It's fine if you don't know how to optimize a wireless connection

It's not fine if you spread your own single experience around as some kind of factual limitation on wireless

I'm currently using an Asus RT-AC66u with a wet-610n dual band N access point. AC would be "icing" since dual-N has been working for a long time.

It doesn't just work with 720p, it doesn't just work with compressed 1080p, and on, and on, and on

The only 2 limitations I would have to agree to simply because I don't use (and hence haven't tested for myself) are 3D and 4k. As many others around here, I use makemkv and rip blu rays. I've used wireless for Avatar, Prometheus, Dark Knight, etc (30-40GB files).

Just because it can work doesn't mean it's practical. For the OP I've already suggested that at least one network cable needs to be run to the upstairs and an additional AP hung off it.

HOWEVER, just because it has never worked for you doesn't mean it's impossible

Cost is extreme.


MONO PRICE CAT 6 = $10 ( I already own the tools, tips, crimps etc)
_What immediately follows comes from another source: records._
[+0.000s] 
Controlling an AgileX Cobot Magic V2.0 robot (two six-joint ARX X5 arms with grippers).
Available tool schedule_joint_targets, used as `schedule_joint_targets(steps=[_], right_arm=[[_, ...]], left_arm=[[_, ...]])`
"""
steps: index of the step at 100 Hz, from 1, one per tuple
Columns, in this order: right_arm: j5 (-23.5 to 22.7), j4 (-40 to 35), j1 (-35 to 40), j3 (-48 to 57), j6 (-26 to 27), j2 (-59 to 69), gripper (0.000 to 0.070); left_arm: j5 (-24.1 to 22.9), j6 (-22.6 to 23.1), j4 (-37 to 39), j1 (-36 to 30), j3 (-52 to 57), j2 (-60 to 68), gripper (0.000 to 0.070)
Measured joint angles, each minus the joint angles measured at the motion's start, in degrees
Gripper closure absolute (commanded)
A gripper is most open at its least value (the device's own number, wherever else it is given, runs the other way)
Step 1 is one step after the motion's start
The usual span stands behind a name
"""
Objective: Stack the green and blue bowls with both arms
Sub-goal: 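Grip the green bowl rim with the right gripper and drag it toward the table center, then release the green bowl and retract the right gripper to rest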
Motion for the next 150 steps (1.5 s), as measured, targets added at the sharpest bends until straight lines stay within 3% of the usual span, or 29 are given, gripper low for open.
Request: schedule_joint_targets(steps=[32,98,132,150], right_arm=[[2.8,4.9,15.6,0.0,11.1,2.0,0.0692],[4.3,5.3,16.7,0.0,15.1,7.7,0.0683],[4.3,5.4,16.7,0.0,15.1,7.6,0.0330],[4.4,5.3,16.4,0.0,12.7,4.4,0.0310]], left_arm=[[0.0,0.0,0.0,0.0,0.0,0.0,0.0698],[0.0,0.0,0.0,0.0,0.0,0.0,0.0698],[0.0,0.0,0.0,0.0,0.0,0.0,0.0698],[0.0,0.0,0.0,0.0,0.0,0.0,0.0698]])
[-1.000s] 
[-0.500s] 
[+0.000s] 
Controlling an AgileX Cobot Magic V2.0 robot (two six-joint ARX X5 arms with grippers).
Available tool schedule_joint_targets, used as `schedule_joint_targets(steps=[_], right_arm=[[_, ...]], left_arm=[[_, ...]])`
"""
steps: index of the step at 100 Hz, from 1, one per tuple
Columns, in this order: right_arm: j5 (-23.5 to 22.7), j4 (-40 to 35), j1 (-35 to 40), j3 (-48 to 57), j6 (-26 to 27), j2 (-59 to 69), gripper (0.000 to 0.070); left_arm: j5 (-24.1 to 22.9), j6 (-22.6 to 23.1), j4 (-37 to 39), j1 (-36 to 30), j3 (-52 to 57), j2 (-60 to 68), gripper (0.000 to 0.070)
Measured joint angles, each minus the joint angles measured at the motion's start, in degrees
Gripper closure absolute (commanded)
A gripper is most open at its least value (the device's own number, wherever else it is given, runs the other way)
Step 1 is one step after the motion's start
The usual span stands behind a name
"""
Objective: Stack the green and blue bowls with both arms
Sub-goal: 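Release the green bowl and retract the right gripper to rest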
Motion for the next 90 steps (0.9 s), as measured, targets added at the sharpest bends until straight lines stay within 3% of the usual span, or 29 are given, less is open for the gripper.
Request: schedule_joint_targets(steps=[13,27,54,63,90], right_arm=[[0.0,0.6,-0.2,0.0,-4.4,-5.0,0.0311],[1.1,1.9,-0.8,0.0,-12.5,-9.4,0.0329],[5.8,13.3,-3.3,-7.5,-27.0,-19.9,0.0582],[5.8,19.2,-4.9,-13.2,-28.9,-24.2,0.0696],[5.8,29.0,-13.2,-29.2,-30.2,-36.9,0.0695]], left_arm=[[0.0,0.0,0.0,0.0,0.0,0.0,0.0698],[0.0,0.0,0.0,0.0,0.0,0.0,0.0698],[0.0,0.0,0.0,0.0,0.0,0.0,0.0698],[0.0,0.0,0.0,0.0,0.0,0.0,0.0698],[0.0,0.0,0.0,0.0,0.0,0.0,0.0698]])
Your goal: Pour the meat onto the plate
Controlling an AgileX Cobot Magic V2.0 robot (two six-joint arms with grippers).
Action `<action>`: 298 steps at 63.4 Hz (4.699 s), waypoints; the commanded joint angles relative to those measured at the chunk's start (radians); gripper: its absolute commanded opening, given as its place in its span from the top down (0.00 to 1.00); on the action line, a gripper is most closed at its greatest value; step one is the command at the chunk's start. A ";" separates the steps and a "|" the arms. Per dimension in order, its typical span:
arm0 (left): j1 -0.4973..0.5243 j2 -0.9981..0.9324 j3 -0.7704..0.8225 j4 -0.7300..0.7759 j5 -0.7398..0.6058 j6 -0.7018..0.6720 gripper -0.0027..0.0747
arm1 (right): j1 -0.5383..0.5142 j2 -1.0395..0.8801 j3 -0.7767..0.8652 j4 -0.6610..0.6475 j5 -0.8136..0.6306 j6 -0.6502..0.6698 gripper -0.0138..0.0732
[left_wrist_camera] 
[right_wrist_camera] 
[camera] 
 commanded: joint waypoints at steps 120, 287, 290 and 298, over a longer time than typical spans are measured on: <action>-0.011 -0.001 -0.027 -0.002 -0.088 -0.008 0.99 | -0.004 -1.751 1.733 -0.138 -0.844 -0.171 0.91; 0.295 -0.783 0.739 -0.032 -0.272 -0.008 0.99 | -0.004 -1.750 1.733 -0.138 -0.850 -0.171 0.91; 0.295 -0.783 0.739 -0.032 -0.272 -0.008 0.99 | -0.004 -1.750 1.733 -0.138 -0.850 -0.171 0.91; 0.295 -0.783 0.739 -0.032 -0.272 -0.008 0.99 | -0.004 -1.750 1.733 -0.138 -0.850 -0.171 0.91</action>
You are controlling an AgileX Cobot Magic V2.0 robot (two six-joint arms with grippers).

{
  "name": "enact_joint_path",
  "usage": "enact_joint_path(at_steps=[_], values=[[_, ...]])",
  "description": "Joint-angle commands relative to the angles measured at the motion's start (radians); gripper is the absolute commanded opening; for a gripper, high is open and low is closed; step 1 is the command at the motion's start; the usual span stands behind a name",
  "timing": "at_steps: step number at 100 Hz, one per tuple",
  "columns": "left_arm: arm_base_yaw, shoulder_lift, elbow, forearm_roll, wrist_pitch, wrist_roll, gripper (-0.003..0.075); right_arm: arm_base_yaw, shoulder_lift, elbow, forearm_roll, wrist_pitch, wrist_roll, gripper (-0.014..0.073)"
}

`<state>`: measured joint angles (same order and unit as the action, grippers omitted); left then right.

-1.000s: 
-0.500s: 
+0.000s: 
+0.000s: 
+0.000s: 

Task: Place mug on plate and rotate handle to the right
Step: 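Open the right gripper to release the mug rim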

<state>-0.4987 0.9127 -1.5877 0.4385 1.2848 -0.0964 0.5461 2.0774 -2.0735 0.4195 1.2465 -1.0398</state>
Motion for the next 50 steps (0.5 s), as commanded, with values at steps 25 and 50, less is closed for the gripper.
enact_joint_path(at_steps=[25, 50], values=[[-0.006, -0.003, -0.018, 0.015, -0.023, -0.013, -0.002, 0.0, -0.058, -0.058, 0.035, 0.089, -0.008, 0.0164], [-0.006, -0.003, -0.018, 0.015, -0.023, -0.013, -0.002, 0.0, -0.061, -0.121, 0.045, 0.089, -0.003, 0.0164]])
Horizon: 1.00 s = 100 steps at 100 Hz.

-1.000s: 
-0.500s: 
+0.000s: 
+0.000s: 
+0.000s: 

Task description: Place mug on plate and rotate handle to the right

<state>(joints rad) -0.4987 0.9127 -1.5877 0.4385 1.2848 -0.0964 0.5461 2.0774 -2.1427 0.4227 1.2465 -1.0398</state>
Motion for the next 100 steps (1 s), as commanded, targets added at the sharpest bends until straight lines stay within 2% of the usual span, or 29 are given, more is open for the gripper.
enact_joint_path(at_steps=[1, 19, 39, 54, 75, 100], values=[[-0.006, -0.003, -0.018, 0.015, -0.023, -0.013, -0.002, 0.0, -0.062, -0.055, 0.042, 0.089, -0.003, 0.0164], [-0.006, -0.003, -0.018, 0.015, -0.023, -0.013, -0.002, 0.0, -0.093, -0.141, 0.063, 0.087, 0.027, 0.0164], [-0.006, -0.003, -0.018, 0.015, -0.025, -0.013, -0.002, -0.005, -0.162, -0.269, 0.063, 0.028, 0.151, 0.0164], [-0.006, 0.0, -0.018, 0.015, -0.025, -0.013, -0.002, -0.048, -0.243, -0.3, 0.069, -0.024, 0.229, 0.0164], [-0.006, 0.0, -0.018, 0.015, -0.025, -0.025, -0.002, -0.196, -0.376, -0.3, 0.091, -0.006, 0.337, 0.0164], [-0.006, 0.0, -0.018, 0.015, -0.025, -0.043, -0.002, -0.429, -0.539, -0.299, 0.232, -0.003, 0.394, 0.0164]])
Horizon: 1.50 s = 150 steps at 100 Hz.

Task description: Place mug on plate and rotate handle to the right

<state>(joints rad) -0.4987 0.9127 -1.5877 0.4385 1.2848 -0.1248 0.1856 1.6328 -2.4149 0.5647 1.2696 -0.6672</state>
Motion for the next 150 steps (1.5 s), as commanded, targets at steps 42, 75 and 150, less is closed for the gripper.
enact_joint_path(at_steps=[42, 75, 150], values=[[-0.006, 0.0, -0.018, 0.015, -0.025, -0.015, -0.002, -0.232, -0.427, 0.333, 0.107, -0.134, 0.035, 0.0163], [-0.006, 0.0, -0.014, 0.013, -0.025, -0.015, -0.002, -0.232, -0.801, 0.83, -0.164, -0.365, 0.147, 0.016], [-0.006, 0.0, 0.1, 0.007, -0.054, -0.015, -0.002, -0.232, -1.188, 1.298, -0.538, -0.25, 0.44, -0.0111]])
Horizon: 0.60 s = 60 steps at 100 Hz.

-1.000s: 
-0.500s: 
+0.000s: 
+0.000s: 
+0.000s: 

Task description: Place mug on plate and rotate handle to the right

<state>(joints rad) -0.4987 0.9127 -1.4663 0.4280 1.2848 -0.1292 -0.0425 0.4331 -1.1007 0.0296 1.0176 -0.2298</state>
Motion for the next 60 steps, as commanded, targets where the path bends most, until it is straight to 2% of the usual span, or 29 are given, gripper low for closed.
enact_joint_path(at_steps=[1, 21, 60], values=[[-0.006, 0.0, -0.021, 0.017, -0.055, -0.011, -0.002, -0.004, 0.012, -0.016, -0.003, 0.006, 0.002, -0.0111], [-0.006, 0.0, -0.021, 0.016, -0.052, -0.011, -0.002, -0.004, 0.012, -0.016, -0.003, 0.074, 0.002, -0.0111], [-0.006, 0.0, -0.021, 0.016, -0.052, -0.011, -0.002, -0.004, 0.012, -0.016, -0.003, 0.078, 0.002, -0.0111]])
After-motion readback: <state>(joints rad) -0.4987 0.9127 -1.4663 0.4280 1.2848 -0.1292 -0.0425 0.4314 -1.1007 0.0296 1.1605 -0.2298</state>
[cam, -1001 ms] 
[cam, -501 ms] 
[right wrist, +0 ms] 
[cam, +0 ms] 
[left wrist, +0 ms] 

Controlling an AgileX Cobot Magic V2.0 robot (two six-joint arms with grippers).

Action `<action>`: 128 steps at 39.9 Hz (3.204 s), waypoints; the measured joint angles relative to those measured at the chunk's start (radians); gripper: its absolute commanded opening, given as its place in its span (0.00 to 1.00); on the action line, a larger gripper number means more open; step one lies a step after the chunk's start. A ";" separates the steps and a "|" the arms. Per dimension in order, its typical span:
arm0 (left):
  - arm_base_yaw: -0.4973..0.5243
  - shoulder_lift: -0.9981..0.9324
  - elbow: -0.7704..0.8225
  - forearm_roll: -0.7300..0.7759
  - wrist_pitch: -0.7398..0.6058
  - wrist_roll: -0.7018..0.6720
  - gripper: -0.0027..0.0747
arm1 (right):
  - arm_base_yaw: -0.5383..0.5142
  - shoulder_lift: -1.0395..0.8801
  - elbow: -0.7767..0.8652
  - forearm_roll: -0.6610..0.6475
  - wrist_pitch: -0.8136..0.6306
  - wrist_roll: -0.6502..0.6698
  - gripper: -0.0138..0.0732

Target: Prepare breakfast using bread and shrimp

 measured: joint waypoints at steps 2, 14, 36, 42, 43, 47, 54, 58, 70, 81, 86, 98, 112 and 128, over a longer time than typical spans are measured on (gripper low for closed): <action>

Wireless set up = $150-$500

It's a no brainer considering the wired is still superior. The only time you should run wireless is if you simply CAN NOT run a wire. No matter what. And I would argue that in 95% of those situations I could actually run a wire, and most people either simply lack talent, or give up too easy. You can probably hire a professional to run a CAT6 wire for you cheaper than your set up. I find running a wire easier than the learning curve I always avoid with wireless.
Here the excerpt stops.